China has been Iran’s largest trading partner for the past decade and buys 90% of Iran’s oil exports. But the extent to which this can translate into influence will be a test of Beijing’s political capital.

“The reality is that China’s influence is limited to really influence Iran’s behavior,” said William Figueroa, an assistant professor at the University of Groningen in the Netherlands.

“Chinese investment in Iran is relatively low, and the politics and logistics of completely shutting down oil trade would be complex. This does not mean that China cannot cancel any deals to punish Iran or curb oil imports. may not reduce, but “this means it is not possible unless Chinese ships are explicitly attacked or the escalation continues.”
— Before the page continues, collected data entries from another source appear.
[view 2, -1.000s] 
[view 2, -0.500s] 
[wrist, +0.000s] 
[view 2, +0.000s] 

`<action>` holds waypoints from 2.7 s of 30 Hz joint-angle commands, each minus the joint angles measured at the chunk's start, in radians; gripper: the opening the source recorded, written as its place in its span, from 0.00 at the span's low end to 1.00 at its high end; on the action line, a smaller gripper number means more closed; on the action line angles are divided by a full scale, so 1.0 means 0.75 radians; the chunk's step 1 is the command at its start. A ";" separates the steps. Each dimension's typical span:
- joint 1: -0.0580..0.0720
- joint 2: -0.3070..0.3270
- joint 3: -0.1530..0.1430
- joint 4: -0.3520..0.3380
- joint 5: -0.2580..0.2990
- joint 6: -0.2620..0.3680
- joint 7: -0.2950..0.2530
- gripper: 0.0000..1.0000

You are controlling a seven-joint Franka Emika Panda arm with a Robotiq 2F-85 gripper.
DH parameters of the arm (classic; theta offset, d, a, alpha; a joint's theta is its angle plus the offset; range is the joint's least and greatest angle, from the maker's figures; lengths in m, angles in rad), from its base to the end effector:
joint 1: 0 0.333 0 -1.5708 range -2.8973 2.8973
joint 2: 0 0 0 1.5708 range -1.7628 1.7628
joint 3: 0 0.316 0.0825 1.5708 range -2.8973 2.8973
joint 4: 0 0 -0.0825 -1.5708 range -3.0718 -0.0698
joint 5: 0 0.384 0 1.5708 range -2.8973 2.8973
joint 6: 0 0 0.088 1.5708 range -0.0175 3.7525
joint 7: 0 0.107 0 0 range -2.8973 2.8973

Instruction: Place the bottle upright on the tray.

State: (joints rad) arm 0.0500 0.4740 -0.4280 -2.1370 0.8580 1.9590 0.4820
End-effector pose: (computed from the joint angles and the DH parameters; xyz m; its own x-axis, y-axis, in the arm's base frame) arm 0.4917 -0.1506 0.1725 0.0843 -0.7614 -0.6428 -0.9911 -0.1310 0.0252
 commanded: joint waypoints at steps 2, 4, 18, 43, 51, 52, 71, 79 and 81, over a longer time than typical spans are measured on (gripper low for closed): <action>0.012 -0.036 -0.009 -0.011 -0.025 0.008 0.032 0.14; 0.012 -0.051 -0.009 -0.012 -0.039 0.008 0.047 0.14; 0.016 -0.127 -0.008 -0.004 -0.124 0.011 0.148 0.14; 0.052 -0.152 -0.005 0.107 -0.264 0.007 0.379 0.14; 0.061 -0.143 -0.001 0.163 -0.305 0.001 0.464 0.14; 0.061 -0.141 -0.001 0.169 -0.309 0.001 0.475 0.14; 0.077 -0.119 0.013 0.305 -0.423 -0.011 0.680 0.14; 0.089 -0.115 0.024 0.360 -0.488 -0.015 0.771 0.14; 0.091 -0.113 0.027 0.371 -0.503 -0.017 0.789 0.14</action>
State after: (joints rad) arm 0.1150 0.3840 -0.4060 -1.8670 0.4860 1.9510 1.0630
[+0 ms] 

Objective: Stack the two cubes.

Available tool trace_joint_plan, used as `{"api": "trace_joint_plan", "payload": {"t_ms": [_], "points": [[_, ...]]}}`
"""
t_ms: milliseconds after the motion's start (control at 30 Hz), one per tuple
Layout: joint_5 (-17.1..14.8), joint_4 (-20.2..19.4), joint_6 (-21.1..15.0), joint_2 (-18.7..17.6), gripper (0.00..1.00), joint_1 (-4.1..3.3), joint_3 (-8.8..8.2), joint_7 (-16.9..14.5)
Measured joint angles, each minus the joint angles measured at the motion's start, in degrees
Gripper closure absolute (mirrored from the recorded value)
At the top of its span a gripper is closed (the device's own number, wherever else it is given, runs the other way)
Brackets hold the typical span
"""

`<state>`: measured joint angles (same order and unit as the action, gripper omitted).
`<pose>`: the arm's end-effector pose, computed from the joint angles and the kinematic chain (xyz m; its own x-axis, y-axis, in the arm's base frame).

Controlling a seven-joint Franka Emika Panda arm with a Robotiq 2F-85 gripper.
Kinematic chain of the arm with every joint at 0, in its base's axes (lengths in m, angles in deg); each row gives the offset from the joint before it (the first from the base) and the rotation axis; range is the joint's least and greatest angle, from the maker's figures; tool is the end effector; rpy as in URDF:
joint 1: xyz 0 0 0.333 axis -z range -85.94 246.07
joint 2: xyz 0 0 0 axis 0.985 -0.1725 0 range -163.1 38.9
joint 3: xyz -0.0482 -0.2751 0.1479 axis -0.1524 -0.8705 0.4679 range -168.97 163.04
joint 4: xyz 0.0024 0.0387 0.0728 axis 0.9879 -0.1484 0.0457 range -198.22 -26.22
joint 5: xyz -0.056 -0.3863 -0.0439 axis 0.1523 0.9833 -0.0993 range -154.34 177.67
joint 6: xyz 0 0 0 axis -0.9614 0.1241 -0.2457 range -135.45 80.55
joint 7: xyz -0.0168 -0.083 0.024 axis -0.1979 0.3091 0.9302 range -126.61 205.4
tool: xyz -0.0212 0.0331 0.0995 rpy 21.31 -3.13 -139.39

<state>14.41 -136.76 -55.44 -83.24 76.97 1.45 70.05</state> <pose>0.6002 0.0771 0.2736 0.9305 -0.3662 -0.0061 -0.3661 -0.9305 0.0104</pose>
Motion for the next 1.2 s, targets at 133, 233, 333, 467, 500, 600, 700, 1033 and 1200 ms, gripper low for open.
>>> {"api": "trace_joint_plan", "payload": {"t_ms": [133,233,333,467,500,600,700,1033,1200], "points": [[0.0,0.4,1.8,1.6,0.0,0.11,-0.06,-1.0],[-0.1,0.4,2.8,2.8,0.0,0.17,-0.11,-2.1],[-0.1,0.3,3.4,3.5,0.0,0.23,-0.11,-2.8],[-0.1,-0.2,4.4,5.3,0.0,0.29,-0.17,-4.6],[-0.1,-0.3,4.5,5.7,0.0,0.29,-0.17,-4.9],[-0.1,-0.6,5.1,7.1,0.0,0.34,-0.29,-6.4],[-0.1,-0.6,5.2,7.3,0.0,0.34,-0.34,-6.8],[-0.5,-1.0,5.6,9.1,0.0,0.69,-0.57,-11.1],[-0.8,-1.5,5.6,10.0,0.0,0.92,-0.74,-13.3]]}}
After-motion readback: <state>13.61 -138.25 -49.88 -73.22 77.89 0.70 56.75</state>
The escalating conflict in the Middle East has also raised questions over Xi’s Global Security Initiative (GSI), which Beijing has promoted as “Chinese solutions and wisdom to solve security challenges”.

The initiative, launched by Xi in 2022, advocates a set of broad Chinese foreign policy principles, including “resolving conflicts through development and eliminating breeding grounds for insecurity”.

“GSI is very policy-oriented, the idea is that economic solutions to insecurity will transform these problems,” Fulton said.

The concept was well accepted among regional governments that wanted economic growth and more foreign direct investment. And for some time things seemed to be moving in that direction.

In August, China’s top diplomat Wang declared that a “wave of reconciliation” was sweeping the Middle East with China’s help. But the story broke just a month later, when Hamas launched its attack on Israel, plunging the region into a new conflict.

Fulton said, “You can see what has happened since then, when there are real physical threats to security such as terrorism and attacks on global shipping, regulatory issues no longer matter. They require real, tough security solutions.” Is.”

— CNN’s Simone McCarthy contributed reporting.